His love of the American landscape, the fog-shrouded
coast and all things romantic is informed and illuminated by
his youth and education in China. Born in Shanghai the son of
an art professor at the Art Academy of China, and educated at
the Peoples Liberation Army Art Institute in Beijing,
Mo was one of the few artists ever honored with shows at both
the National Theater and the National Gallery in Beijing. He
only came to the U.S. in 1987 and fell in love with the beauty
of the land.
Mo was one of a number of Chinese arts who attracted the
attention of Dave Usher, the late founder of The Greenwich
Workshop, who was a pioneer in gaining exposure for their
work in the United States.
"The things I see in this country are very well suited
to the kind of painting I like to do," he says. "The
realistic landscape in a dreamlike context." His boats
and lighthouses and even trains appear out of a mist, like
a vision taking shape. It gives his work a lyrical, haunting
quality that was celebrated in exhibitions both here and in
Asia.
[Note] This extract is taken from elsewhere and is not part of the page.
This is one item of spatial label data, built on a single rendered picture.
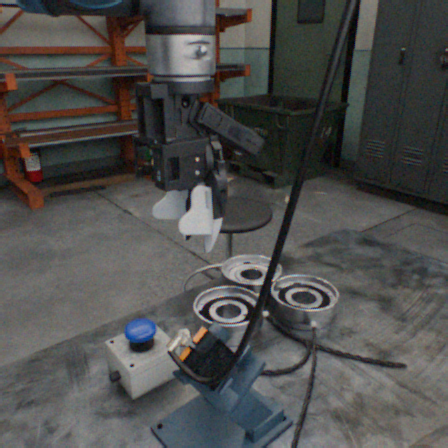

Refusing to rest on his laurels, however, he also attended
the Pratt Institutes School of Art and Design in New
York, graduating in 1993 with a Master of Fine Arts.
In both countries, fellow artists never fail to be impressed
with his remarkable ability to balance his images subject
with the very air and light around it. To his pleasure, he
finds many of the same moods in America that he grew up with
in China. "I guess it just goes to show," he says,
"that our similarities are greater than our differences."